* PROBLEM TO WORK ON
Skip any image you find and restate the rest of the data word for word.

* INFORMATION SUPPLIED
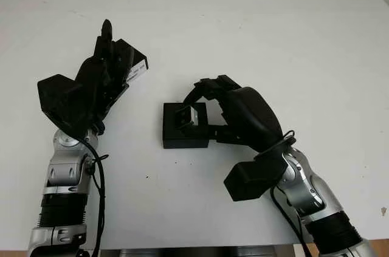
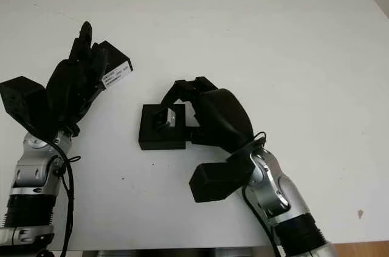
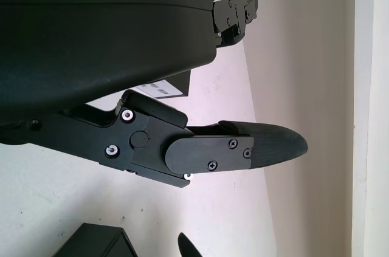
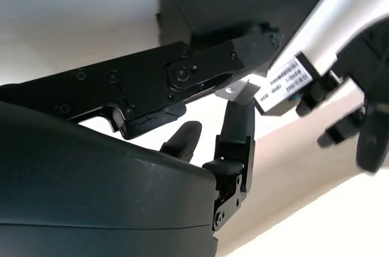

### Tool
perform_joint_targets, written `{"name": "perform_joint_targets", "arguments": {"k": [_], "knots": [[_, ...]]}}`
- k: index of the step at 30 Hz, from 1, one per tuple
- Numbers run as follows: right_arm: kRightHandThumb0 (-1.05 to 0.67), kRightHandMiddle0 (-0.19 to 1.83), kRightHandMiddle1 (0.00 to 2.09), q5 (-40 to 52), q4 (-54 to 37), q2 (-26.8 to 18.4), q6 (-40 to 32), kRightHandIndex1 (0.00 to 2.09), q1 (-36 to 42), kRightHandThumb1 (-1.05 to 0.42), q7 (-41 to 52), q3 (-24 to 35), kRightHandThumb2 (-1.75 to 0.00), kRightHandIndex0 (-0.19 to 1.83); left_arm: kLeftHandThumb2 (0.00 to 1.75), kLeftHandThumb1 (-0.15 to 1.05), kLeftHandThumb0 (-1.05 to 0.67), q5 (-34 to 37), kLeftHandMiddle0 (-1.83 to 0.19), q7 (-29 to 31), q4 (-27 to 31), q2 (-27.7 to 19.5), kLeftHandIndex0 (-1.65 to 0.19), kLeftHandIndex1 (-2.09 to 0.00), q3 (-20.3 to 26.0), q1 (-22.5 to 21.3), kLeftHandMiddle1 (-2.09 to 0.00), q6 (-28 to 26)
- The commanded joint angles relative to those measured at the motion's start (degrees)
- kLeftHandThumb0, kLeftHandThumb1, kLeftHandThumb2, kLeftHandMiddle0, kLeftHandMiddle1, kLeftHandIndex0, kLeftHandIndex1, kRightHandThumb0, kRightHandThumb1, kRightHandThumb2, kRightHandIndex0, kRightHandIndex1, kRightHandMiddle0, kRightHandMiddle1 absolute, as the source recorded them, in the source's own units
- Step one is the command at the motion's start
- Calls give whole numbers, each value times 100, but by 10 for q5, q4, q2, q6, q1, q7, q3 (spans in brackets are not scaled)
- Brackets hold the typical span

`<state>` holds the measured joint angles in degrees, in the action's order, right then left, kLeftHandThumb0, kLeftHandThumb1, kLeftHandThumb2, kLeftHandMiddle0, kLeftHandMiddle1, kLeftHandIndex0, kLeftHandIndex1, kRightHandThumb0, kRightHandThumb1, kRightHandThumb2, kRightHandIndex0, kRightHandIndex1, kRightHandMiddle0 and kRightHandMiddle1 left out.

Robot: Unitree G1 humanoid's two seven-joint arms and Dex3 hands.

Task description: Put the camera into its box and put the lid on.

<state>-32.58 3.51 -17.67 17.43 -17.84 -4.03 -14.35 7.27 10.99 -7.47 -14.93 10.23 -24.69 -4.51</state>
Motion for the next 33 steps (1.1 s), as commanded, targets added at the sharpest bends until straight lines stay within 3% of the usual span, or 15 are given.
{"name": "perform_joint_targets", "arguments": {"k": [1, 20, 33], "knots": [[-42, 37, 177, 29, 2, 9, -8, 83, -14, -105, 10, 17, -7, 16, 44, 105, -76, 3, 19, 2, 3, -4, 19, 0, 1, 4, 0, 6], [-45, 37, 176, 103, -35, 21, -37, 87, -4, -105, 70, 36, -7, 13, 45, 105, -76, 0, 19, 4, 3, -8, 19, 0, -2, 2, 0, 8], [-41, 32, 170, 120, -27, 54, -10, 83, 31, -105, 58, 24, -8, 10, 45, 105, -76, 1, 19, 2, 1, -6, 19, 0, -1, 3, 0, 9]]}}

* RESPONSE BOX
### Tool
perform_joint_targets, written `{"name": "perform_joint_targets", "arguments": {"k": [_], "knots": [[_, ...]]}}`
- k: index of the step at 30 Hz, from 1, one per tuple
- Numbers run as follows: right_arm: kRightHandThumb0 (-1.05 to 0.67), kRightHandMiddle0 (-0.19 to 1.83), kRightHandMiddle1 (0.00 to 2.09), q5 (-40 to 52), q4 (-54 to 37), q2 (-26.8 to 18.4), q6 (-40 to 32), kRightHandIndex1 (0.00 to 2.09), q1 (-36 to 42), kRightHandThumb1 (-1.05 to 0.42), q7 (-41 to 52), q3 (-24 to 35), kRightHandThumb2 (-1.75 to 0.00), kRightHandIndex0 (-0.19 to 1.83); left_arm: kLeftHandThumb2 (0.00 to 1.75), kLeftHandThumb1 (-0.15 to 1.05), kLeftHandThumb0 (-1.05 to 0.67), q5 (-34 to 37), kLeftHandMiddle0 (-1.83 to 0.19), q7 (-29 to 31), q4 (-27 to 31), q2 (-27.7 to 19.5), kLeftHandIndex0 (-1.65 to 0.19), kLeftHandIndex1 (-2.09 to 0.00), q3 (-20.3 to 26.0), q1 (-22.5 to 21.3), kLeftHandMiddle1 (-2.09 to 0.00), q6 (-28 to 26)
- The commanded joint angles relative to those measured at the motion's start (degrees)
- kLeftHandThumb0, kLeftHandThumb1, kLeftHandThumb2, kLeftHandMiddle0, kLeftHandMiddle1, kLeftHandIndex0, kLeftHandIndex1, kRightHandThumb0, kRightHandThumb1, kRightHandThumb2, kRightHandIndex0, kRightHandIndex1, kRightHandMiddle0, kRightHandMiddle1 absolute, as the source recorded them, in the source's own units
- Step one is the command at the motion's start
- Calls give whole numbers, each value times 100, but by 10 for q5, q4, q2, q6, q1, q7, q3 (spans in brackets are not scaled)
- Brackets hold the typical span

`<state>` holds the measured joint angles in degrees, in the action's order, right then left, kLeftHandThumb0, kLeftHandThumb1, kLeftHandThumb2, kLeftHandMiddle0, kLeftHandMiddle1, kLeftHandIndex0, kLeftHandIndex1, kRightHandThumb0, kRightHandThumb1, kRightHandThumb2, kRightHandIndex0, kRightHandIndex1, kRightHandMiddle0 and kRightHandMiddle1 left out.

Robot: Unitree G1 humanoid's two seven-joint arms and Dex3 hands.

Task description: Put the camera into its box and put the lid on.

<state>-32.58 3.51 -17.67 17.43 -17.84 -4.03 -14.35 7.27 10.99 -7.47 -14.93 10.23 -24.69 -4.51</state>
Motion for the next 33 steps (1.1 s), as commanded, targets added at the sharpest bends until straight lines stay within 3% of the usual span, or 15 are given.
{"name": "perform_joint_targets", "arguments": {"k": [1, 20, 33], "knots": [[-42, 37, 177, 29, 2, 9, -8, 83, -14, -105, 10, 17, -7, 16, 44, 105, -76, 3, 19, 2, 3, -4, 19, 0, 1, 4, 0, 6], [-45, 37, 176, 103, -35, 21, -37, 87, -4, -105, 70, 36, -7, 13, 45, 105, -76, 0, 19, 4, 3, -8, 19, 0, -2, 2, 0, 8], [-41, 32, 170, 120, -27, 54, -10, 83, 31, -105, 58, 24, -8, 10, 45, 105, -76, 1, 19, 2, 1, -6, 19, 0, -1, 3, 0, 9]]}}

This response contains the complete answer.